The progress funtion for Inverse Power is f(x) = 1 + (1-x)^1.5 *-1. As far as I can tell, this function will fail when x 1. This is due to the part (1-x)^1.5. This is the same as saying (1-x)^(3/2) or Sqrt((1-x)^3). When x 1 then (1-x)^3 will always be negative and a negative number doesn’t have a square root.
Am I way of track or what?
I have noticed that animation speed of continuous animations also effects the users perception.
Take the continuous animations on www.Ajaxload.info depending on which you use the users seem to think the process was quicker.
I think the vista way of showing the copy dialog until the file is flushed to disk is the wrong aproach. I would like the copy to be instantanious. The system can do some filesystem magic to make the copy appear at the right place immediatly so i can continue work.
If i need the file to be flushed i can use fsync or umount or something similar.
“Doing it in the background” is just a magical statement. The question is how ? It can be done poorly, or greatly, as much as a foreground algorithm.
Why dont they use a system similar to the linux slab allocator for handling commiting chunk of files to the file system ?
I mean a cache copy daemon that would preallocate files of different size, and thus diminishes drasticly the cost of the write to file statement due to filesystem cluster allocation ?
If I was to implement it in the most basic way, I would ask the programm for the size to download, in return, I’d give him the adress of a shared memory zone of a good size preallocated slab, I’d multiply it in two contiguous zone, and each time one half is plain I’d commit the slab to the file (as a pingpong buffer for video), and with the beauty of % operator, the programm would seems to write continuously. If writing is far easier than commiting, I’d use a ring buffer instead, and I’d use semaphor to prevent problems.

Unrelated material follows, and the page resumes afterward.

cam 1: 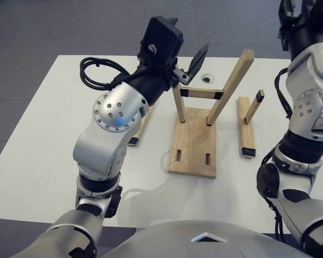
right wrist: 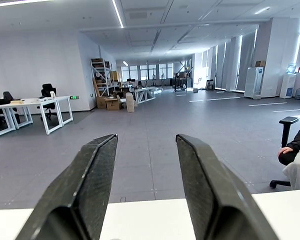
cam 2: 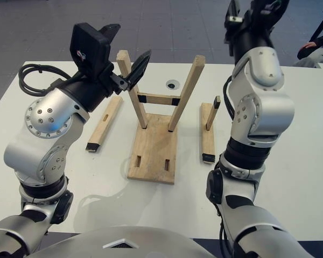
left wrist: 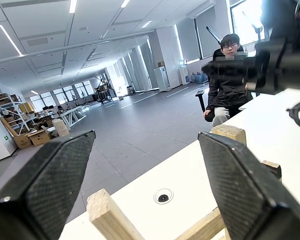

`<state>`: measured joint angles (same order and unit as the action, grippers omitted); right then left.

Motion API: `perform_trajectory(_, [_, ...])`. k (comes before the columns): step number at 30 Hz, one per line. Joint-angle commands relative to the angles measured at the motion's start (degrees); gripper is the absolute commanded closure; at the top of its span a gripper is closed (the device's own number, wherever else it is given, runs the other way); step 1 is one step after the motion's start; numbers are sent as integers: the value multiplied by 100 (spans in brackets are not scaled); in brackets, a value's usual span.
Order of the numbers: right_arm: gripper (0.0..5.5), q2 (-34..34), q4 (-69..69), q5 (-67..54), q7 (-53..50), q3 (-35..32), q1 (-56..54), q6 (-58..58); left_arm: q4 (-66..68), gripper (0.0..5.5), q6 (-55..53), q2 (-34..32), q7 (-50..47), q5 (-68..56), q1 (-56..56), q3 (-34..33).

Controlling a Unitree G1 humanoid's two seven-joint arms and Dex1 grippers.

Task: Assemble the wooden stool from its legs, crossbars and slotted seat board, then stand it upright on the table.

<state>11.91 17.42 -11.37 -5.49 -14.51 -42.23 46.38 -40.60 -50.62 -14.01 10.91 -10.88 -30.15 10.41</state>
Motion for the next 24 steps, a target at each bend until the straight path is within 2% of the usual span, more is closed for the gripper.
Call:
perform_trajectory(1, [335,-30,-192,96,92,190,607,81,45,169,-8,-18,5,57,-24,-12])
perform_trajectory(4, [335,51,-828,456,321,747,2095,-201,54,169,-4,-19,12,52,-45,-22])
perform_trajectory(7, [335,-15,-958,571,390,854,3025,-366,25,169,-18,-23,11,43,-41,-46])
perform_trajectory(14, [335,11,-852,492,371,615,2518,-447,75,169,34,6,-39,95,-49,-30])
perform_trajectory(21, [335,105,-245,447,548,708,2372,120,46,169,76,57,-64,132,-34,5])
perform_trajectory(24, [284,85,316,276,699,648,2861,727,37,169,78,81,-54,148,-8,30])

Idealy, the programm would not copy downloaded data to the memory zone, but use the memory zone as the place where to download the data avoiding a useless memcopy.
If my file is let’s say bigger than my biggest slab, I’d merge the chunk in background.
Is it dumb ? I have the feeling that most actual windows buffer algorithm are dumb because they fail to understand that “one size doesn’t fit all”. A good algroithm for small file (aka web pages and images that are 80% of actual file traffic), fails for bigger files, therefore, the linux slab pre allocator, is smarter since it implements various strategies depending on size and use (okay I take it outside of its real usage context).
I have done c# system programmation, and I am pretty confident that it could be done in a matter of weeks, since I have coded a multi threaded agent in 4 weeks.
As a matter of fact, the idea being patent free (as far as I know), why don’t they steal interesting free software ideas instead of making war to them ?
Well, I think I have the solution to all of this…
In XP, file copies used to be fast for one simple reason: after the file had finished copying, the user thought “Wow, that 34781125 days seemed to pass in no time at all!”. Whereas in Vista, it tells you that the copy will take 4 hours and it actually does.
In seriousness though, no amount of twiddling with user perception is going to change the fact that copying a file on XP takes 30 seconds whilst copying the same file on Vista took 36 minutes - that’s your real, common all garden variety of time rather than perceived time, unless my stopwatch was also impressed by how fast the progress bar updated.
Carl
Great article! Perception is key for your users, not necessarily performance. Funny, users pay for software - which is all that really matters in business, right? So if you build a shitty algorithm that appears do work very well (or operating system, or widget), you’ll make boatloads of cash?
Worked for Bill.
WTF? I don’t see how Jeff is supporting Microsoft, what just because he doesn’t spend half the article slamming them?
This particular post is based on Windows Vista, why should the word Linux come up at all?
Oh, I see, you’re confused, you must have thought you were reading /.